Task to carry out: In the records below, find the line with "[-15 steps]" and the line with "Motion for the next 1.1". Print both exactly, along with every line between them, and no other line.

Material shown:
- - - - -

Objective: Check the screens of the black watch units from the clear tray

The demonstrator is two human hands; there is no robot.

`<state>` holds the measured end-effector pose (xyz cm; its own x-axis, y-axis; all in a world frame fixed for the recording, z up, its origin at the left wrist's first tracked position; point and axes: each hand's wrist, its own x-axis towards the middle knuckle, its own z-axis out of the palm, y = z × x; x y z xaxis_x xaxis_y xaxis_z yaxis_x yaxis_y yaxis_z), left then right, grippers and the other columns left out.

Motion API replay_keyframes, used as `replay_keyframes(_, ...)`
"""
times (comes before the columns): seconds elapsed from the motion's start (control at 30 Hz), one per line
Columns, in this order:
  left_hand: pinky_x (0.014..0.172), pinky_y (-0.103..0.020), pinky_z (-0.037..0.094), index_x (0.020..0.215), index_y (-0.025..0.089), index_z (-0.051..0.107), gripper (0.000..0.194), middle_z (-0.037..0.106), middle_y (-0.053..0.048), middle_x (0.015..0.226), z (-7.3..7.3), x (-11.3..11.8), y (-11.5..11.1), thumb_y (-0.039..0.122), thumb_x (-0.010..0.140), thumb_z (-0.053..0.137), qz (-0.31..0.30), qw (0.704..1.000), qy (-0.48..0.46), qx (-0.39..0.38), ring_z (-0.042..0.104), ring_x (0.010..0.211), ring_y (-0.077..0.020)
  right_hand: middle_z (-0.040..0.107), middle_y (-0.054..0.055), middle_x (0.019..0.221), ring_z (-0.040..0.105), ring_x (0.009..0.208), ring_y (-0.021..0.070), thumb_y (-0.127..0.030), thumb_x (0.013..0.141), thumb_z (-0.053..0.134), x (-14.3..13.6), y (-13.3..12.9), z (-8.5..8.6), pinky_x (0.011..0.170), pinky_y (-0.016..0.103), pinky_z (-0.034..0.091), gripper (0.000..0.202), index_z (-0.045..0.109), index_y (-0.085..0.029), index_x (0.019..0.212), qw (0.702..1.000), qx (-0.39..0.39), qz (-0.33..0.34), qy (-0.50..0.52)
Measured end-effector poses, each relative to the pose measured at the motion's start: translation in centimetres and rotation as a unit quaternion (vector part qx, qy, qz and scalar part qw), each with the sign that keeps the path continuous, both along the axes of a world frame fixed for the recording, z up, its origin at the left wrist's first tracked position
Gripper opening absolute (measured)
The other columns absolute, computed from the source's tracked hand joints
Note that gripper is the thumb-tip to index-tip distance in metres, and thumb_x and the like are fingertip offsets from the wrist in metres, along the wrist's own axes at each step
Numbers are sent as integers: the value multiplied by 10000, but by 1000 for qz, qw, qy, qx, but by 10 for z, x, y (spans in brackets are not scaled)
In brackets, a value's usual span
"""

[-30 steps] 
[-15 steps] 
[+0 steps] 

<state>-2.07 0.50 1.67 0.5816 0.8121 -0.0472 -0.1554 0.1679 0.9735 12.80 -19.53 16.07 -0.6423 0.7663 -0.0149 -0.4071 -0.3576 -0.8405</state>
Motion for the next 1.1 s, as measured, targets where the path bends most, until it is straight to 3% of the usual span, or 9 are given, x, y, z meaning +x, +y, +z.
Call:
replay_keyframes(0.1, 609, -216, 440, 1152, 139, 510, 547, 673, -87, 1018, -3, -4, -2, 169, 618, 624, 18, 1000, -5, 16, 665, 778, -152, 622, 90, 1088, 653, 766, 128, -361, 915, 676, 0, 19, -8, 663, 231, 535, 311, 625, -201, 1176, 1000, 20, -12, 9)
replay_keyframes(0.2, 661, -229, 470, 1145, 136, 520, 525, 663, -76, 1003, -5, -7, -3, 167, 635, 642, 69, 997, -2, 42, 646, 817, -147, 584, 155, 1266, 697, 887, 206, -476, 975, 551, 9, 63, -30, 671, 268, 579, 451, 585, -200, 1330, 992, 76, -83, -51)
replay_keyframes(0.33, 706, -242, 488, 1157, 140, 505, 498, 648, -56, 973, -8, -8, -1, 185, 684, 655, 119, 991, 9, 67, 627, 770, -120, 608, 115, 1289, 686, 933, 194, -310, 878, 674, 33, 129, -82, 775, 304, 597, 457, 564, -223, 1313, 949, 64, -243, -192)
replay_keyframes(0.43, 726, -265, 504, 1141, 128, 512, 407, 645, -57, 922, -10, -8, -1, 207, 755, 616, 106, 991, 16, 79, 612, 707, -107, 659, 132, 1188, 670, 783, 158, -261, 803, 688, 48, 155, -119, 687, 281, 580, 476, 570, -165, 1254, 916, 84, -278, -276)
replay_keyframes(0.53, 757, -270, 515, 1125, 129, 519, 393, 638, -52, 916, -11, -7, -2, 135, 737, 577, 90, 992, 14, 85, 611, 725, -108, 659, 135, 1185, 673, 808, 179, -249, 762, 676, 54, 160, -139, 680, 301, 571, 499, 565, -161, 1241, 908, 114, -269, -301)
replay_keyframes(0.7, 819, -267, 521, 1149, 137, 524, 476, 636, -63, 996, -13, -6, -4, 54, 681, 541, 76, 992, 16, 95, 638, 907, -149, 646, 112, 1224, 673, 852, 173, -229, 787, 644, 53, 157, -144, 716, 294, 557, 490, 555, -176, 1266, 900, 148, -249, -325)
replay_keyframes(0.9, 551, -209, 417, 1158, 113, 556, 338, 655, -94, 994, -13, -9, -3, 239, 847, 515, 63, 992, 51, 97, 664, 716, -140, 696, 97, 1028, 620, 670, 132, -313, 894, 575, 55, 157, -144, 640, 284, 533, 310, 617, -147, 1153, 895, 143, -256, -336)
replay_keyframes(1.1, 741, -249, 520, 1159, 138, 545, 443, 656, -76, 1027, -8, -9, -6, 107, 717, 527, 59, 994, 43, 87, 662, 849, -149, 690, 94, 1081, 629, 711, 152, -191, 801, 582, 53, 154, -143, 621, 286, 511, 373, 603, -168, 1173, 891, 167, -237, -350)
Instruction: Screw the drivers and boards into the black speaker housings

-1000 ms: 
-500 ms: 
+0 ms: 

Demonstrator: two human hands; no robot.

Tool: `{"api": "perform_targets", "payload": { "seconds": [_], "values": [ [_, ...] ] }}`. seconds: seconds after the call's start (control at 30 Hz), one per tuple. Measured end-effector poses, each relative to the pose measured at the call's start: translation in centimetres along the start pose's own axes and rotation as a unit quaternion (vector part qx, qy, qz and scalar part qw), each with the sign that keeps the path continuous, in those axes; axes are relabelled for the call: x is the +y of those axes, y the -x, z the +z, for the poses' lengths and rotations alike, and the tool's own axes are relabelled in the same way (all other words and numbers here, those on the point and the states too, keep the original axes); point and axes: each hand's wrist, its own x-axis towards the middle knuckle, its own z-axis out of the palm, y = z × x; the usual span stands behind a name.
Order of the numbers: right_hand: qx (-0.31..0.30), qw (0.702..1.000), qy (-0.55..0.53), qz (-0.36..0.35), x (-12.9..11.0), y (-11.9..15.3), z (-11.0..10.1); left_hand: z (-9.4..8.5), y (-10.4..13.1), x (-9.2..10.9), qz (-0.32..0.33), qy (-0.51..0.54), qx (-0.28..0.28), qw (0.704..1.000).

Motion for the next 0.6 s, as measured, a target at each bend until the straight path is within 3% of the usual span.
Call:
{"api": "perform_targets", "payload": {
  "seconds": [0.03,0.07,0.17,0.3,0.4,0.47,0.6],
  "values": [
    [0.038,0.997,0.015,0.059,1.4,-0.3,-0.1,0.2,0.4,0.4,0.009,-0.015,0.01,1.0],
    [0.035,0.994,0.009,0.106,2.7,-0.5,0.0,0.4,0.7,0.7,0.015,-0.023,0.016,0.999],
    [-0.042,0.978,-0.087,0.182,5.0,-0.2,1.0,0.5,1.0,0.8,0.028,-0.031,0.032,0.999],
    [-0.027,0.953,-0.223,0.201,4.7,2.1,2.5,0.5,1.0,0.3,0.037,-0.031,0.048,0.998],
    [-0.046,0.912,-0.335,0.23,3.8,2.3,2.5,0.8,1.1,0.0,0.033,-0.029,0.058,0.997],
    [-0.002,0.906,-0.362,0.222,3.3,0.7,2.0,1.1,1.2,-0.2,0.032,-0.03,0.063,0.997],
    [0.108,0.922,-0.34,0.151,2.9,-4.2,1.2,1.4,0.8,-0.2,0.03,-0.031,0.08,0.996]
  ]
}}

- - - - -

Worked solution:
[-15 steps] 
[+0 steps] 

<state>-2.07 0.50 1.67 0.5816 0.8121 -0.0472 -0.1554 0.1679 0.9735 12.80 -19.53 16.07 -0.6423 0.7663 -0.0149 -0.4071 -0.3576 -0.8405</state>
Motion for the next 1.1 s, as measured, targets where the path bends most, until it is straight to 3% of the usual span, or 9 are given, x, y, z meaning +x, +y, +z.

Nothing further is needed to complete the exercise.